そこでは、居合わせていたらしい桜乃が物陰からこちらを伺い、事情を知って真っ青になっています。
もう舞踏会にさえ行かなければ…と思っていたのに…
『…桜乃』
「弦ちゃん…お願い、私はここにいない事にして! お義母様やお義姉様は私をお呼びにはならないわ…だから、このまま…」
そう言って、彼女は逃げる様に台所へと向かってしまいました。
確かにあそこなら、城の者達も踏み込んではこないでしょう。
弦一郎は桜乃も気にはなりましたが、先ずは他の仲間にもそれを伝えねばと再び屋根裏部屋へと戻りました。
同じ獣仲間達には伝えるとして…あの見習いの若者には果たして伝えるべきなのだろうか…
ここはやはり、全てを伝え、そして桜乃の想いも伝えるべきなのだろうか…
全てを決めるには、あまりにも時間が足りません。
しかし、弦一郎はそれでも必死に考えながら屋根裏部屋の扉を開いたのです。
そこでは、他の獣達が自分の帰りを待っていました…が、どうした訳か、あの若者の姿が見えません。
『…精市は?』
おかしいと思い尋ねてみると、ブン太が不審そうに首を傾げながら答えました。
『それがよい…何でかは知らないけど、急に出て行っちゃったんだ…外を眺めていたけど、下を向いたら何となく表情が変わってさ』
『下…?』
下と言えば通りに面している筈…と思いながら弦一郎がひょいっと窓枠に前足を乗せて下を覗き込むと同時に、赤也が彼の脚を伝って背に昇り、続いて頭に昇って、便乗して下を見てみました。
『…!! しまったー!!』
思わず弦一郎は叫びました。
下の通りには、何台にも渡って止められている馬車!
きっと、家の中に入って来たあの城の従者達が乗って来たのでしょう。
あれだけ立派な馬車ならば、城から来たのだと想像するのは難しくはありません。
自分が精市に全てを話すか伏せているか悩み、決めかねている間に、相手はもう全てを察してしまっていたのです。

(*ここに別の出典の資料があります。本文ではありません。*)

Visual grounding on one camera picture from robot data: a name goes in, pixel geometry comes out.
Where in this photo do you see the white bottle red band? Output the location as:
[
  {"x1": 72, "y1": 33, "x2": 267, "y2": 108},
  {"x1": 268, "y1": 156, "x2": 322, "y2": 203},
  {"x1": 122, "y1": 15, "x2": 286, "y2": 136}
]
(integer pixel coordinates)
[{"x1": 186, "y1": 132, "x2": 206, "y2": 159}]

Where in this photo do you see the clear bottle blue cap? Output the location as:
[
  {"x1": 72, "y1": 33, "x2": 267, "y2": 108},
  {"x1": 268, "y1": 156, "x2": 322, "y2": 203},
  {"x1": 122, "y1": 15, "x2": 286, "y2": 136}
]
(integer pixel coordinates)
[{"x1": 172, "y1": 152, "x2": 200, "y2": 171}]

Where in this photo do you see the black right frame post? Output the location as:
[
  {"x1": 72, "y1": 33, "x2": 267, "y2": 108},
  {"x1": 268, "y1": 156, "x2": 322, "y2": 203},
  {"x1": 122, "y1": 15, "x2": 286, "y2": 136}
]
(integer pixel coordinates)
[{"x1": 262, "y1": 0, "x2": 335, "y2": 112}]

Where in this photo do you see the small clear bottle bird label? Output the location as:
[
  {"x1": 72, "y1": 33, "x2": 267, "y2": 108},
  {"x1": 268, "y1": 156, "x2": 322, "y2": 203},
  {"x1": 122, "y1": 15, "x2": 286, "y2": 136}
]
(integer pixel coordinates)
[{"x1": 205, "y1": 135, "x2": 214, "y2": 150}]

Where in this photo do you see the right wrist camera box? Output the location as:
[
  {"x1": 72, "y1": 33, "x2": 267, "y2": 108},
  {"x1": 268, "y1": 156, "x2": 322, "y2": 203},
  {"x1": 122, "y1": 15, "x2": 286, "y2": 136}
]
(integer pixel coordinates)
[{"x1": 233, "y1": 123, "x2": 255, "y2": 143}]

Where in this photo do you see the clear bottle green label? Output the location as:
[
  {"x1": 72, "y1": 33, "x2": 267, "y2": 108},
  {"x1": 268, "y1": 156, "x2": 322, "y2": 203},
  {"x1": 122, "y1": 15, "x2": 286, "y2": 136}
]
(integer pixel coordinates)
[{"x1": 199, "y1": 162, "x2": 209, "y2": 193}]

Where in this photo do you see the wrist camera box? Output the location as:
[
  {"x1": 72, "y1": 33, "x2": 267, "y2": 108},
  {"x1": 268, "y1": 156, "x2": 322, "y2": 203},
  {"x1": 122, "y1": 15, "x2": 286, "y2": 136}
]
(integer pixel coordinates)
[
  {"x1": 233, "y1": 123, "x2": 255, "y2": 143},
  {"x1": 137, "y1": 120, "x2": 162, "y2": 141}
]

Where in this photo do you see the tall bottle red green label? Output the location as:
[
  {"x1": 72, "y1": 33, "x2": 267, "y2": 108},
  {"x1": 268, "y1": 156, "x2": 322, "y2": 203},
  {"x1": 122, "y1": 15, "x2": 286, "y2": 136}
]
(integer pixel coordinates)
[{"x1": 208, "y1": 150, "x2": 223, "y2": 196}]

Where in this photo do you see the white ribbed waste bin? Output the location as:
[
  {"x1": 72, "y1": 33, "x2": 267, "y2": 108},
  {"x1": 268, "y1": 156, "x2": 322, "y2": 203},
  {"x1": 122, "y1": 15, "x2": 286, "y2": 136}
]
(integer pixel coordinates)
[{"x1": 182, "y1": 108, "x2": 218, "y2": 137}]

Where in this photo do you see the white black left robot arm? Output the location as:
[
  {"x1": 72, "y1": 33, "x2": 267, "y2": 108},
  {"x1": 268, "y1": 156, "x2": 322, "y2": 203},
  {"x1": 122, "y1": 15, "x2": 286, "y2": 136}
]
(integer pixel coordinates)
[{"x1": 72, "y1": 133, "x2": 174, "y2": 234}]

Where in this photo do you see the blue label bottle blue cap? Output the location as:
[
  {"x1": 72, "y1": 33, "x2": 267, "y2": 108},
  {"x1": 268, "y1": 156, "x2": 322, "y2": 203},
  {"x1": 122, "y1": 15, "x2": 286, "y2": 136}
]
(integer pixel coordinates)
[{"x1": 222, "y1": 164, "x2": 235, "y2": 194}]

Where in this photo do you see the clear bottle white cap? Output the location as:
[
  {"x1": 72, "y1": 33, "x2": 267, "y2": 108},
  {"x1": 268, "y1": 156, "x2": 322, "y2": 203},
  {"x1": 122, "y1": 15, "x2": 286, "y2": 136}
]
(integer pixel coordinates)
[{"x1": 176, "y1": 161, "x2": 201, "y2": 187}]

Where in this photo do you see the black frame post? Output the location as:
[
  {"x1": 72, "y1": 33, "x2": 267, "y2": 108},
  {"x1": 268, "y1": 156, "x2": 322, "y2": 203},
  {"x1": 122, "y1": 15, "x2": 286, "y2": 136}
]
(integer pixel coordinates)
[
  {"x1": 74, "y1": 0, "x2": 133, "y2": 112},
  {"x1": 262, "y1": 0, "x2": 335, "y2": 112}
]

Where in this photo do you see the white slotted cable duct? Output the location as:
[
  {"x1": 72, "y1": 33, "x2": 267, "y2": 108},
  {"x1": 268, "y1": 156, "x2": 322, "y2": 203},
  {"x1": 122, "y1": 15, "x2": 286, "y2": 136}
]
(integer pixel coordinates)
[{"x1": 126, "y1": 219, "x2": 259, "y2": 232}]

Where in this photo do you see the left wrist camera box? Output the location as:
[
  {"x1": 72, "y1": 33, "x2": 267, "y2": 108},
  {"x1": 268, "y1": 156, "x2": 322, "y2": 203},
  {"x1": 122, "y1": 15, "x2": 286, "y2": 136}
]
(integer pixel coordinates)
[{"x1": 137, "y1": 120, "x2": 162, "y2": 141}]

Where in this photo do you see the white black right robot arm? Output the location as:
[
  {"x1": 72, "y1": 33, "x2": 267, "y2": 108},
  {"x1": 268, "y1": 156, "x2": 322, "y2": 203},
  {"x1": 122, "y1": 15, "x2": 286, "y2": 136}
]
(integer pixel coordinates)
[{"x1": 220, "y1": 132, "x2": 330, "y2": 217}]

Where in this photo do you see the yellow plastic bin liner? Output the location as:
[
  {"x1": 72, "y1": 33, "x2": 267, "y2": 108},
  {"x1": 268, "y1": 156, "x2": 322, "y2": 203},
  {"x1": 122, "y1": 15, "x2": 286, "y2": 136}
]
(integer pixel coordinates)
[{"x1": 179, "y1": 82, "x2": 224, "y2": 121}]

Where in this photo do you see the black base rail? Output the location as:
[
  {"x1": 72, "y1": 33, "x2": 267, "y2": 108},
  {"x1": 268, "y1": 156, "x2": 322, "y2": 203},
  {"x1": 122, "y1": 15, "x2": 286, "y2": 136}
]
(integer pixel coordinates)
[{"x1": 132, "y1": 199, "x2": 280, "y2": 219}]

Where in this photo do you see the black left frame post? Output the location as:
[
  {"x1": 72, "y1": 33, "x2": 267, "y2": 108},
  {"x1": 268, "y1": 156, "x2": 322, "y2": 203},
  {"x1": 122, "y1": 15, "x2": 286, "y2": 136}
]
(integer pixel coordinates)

そうなると、彼が桜乃を王子の許に嫁がせる為に来たのなら…若者は彼女の為に、間違いなくそれを実行してしまうでしょう。
『大変だ!! 桜乃が城に連れて行かれてしまう!!』
『なに〜〜〜〜〜〜っ!!??』
最初こそ自分達も願っていた事でしたが、今は最早事情が違います。
彼らにとって一番重要な事は『桜乃が城に行く』事ではなく、『桜乃が幸せになる』事なのです。
今、城に連れて行かれたとしても、彼女が幸せになれるとは思えません。
彼らは弦一郎の叫びを聞き、驚きながらも夢中で部屋から飛び出していました。